What is in the refrigerator dog bin right now? A couple of pounds of ground rabbit. It's ground whole - bones, guts and all, and I get it from these excellent folks. A mess of organic pasture raised chicken. I get that in bulk for pretty cheap from a local poultry farm. And a tub of beef liver mixed with well cooked leafy greens and a few other random veggies.
Dogs need to have vegetables pulverised in a blender or cooked to properly digest them since they cannot break down the cellulose - they're not herbivores! I read in Dog World mag of a recent study showing that Westies (a breed prone to bladder cancer) fed dark green leafies several times a week had significantly lower cancer rates. Further studies are under way to see if this had an effect on other forms of cancer.
Some people never feed vegetables and their dogs do fine. I do; my dogs like them and they clearly have some nutritive benefits.
In my freezer - more chicken and rabbit. A case of beef heart. A bag of beef knuckle bones, because the dogs like to chew on those. Tubs of the cooked veggie mix. I make a big pot-full and freeze it in small tubs. I am taking delivery of 40lbs of green tripe and organ mix next week, which the dogs think is doggie crack. It's also very good for them, with a wide spectrum of probiotics and lots of raw enzymes. I also have a couple of packages of pork neckbones in there. And I need to get down to Utica to pick up more lamb because the dogs really like that too.
What else. Raw eggs. Sometimes I freeze them to make eggsicles. Good protein and lecithin. I keep cans of jack mackerel on hand too. They don't get supplements except for fish oil capsules sometimes - we share since I take those. They also get human leftovers and pizza crusts and such.
I could do it for way less $$ if I didn't buy pricier things like tripe and rabbit.

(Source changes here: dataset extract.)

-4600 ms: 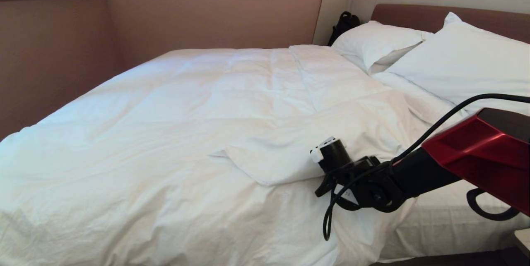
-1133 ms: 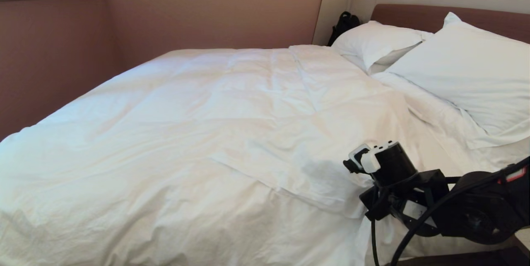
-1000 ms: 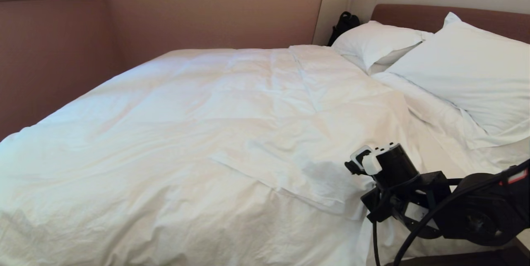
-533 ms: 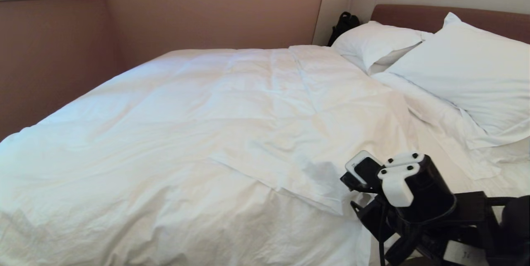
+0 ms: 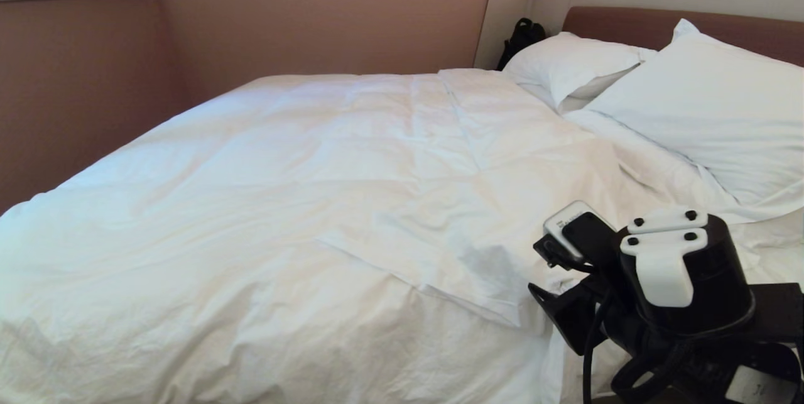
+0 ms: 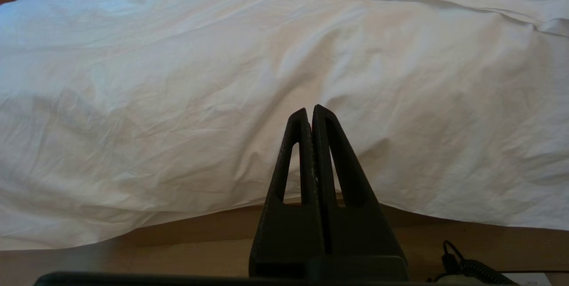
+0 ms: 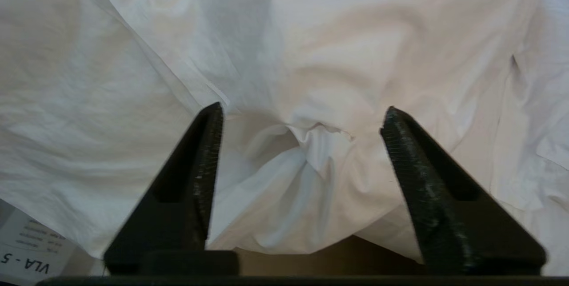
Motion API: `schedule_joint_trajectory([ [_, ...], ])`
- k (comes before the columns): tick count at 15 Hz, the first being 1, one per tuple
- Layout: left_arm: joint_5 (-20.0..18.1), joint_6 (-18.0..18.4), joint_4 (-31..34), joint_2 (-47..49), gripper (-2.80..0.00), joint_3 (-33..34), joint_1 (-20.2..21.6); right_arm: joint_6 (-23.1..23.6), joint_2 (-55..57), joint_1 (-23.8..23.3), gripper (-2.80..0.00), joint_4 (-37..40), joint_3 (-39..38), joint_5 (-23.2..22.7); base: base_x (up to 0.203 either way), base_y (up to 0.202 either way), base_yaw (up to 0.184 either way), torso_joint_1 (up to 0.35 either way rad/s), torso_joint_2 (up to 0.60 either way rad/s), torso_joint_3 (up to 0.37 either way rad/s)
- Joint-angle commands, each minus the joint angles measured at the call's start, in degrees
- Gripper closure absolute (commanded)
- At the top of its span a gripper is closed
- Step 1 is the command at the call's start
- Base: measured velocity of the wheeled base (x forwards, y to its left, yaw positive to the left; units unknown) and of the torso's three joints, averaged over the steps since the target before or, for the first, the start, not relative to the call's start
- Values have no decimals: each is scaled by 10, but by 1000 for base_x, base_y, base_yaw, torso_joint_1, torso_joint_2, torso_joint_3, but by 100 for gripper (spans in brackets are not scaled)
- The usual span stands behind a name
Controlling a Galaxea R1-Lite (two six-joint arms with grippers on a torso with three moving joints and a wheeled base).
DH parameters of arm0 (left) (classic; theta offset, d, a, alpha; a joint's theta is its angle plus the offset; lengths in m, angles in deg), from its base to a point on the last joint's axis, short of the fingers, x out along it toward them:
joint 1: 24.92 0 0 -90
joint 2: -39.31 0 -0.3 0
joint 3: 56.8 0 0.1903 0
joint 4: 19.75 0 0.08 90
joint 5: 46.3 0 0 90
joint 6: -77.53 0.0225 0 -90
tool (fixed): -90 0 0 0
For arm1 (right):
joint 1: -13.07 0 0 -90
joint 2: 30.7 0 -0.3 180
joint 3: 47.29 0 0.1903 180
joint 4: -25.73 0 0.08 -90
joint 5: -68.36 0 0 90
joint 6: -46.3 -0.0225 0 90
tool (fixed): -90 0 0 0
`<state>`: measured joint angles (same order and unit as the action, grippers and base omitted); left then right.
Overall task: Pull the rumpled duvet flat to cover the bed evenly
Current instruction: Flatten the corners of the folded blanket
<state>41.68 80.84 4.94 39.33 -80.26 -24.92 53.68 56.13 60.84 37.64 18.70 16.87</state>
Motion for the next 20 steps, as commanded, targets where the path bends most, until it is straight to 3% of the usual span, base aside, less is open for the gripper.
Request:
schedule_joint_trajectory([
  [1,0,0,0,0,0,0,0,0,16,-5,0,-70,-1,-19,0,0,0,0,0,0],
  [4,0,0,0,0,0,1,0,-6,63,-32,0,-94,2,-74,0,0,0,0,0,0],
  [7,0,0,0,0,0,0,0,2,96,-35,0,-106,-6,-63,0,0,0,0,0,0],
  [10,0,0,0,0,0,0,0,41,98,-25,0,-107,-26,-46,0,0,0,0,0,0],
  [17,0,0,0,0,0,0,0,51,106,-8,0,-105,-37,-46,0,0,0,0,0,0],
  [20,0,0,0,0,0,0,0,114,111,-5,0,-110,-75,-54,0,0,0,0,0,0],
])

It's still not that much more expensive than premium kibble, plus I have extremely healthy dogs who really enjoy their food much more than any dog enjoys pellets!
My vet back in Colorado - an old country vet who was used to seeing country dogs who often scavenged deer and elk carcasses without any harm done - thought it was just fine. He did raise a valid concern about puppy Cooper getting the correct amounts of calcium for his growing bones. My guide was a knowlegable Rottweiler breeder, I followed her diet. My current vet had no problems with it, but worried a bit about food-borne illness. Four years later, he's relaxed about that and acknowleges the dogs are in great condition. A former vet tech of his also fed raw to her three dogs.
Some people feed a combination of raw and good kibble, that's good too. My cat Elvis eats some raw (he really likes the ground bunny), some canned cat food and a little kitty kibble.
Here is an excellent, informative website on dog nutrition, raw and otherwise.
Got meat? Woof woof!
You can see photos of my dogs (and the cat & various other things) here. Just so you know I'm not making it up about them being in great shape!

4 Comments:

Blogger Mike V. said...

hey, this is quite interesting, thanks!

6:12 PM  
Blogger Tired Tunia said...

Yikes. I think my dog wants to move in with you. I'm lucky I'm able to find time to cook for my human kiddos! So poor Ruff is stuck with her rabbit and potato pellet food from the vet!

7:33 PM  
Blogger Carina said...

Thank you back!
My dogs think also think kibble is fabulous stuff on the rare occasions they encounter it. (Tell Ruff they'll trade a venison potato kibble meal for
a bowl of pulverised bunny.)
A friend emailed me and asked, why didn't I promote the book I wrote here?